President, house speaker counting on political centre for support

LISA MASCARO, KEVIN FREKING AND STEPHEN GROVES

Under fire from conservatives, House Speaker Kevin McCarthy worked strenuously Tuesday to sell fellow Republicans on the debt ceiling and budget deal he negotiated with President Joe Biden and win approval in time to avert a potentially disastrous U.S. default.

Leaders of the hard-right House Freedom Caucus lambasted the compromise as falling well short of the spending cuts they demand, and they vowed to try to halt passage by Congress. A much larger conservative faction, the Republican Study committee, declined to take a position, leaving McCarthy hunting votes.

The House rules committee voted 7-6 Tuesday to advance a bill dealing with the federal debt ceiling to the full House, with two Republicans joining Democrats to oppose.

The full House is expected to vote Wednesday.

With tough days ahead, the speaker urged skeptical GOP colleagues to “look at where the victories are.” Unhelpfully for Biden, he said of the Democrats on Fox and Friends, “There’s nothing in the bill for them.”
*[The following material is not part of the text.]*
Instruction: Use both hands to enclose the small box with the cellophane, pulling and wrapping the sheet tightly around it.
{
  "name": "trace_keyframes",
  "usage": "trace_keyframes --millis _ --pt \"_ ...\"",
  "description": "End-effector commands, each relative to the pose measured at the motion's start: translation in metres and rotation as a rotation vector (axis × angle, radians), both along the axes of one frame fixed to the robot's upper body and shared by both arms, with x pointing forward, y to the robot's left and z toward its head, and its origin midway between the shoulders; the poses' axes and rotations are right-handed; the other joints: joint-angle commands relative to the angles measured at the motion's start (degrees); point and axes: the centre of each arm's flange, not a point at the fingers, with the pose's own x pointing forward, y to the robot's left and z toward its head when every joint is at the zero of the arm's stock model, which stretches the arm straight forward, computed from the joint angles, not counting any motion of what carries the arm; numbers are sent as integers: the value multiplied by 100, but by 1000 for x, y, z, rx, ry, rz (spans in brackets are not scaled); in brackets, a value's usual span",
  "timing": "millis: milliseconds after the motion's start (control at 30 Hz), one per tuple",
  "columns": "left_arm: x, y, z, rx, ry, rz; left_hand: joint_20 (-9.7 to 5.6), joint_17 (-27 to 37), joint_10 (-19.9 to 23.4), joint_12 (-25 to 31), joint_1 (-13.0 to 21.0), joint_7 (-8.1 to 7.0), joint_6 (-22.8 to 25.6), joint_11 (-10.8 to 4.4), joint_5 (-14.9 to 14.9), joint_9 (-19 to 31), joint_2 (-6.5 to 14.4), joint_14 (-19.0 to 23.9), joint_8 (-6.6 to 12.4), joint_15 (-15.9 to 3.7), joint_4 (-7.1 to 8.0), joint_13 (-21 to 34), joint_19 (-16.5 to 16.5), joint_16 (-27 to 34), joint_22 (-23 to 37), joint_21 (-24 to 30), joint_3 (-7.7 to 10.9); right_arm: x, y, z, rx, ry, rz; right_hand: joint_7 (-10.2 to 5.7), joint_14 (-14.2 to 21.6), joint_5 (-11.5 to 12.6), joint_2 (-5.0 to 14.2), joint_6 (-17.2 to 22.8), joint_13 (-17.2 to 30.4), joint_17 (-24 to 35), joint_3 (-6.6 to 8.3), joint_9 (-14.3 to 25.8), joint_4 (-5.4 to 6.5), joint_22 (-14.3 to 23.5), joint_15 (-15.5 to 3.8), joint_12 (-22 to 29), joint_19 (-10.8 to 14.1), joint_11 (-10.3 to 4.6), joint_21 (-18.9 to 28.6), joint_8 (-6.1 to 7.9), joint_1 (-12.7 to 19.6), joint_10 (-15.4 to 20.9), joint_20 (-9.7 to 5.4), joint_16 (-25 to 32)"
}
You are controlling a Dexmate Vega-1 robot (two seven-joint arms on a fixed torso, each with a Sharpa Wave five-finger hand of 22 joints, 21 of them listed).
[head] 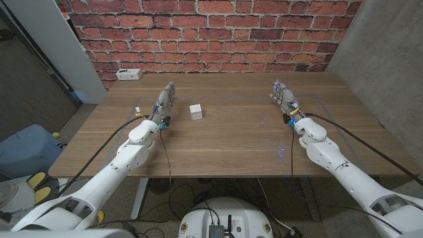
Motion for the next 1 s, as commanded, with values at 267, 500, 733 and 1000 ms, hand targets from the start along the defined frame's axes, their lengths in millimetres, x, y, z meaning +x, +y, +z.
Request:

In one late development, the nonpartisan Congressional Budget Office said the spending restrictions in the package would reduce deficits by $1.5 trillion (U.S.) over the decade, a top goal for the Republicans trying to curb the debt load.

But in a surprise that could further erode Republican support, the GOP’s drive to impose work requirements on older Americans receiving food stamps ends up boosting spending by $2.1 billion over the time period. That’s because the final deal exempted veterans and homeless people, expanding the food stamp rolls by some 78,000 people monthly, the CBO said.

McCarthy brushed past questions about the mounting opposition, saying “everybody is elected” to have their own vote.

The deal as detailed in the 99page bill would restrict spending over the next two years, but it includes environmental policy changes and expanded work requirements for some older food aid recipients that Democrats strongly oppose.

Biden was speaking directly to lawmakers, making more than 100 one-on-one calls, the White House said. Top administration officials are heading to Capitol Hill to brief Democrats privately ahead of Wednesday’s planned vote.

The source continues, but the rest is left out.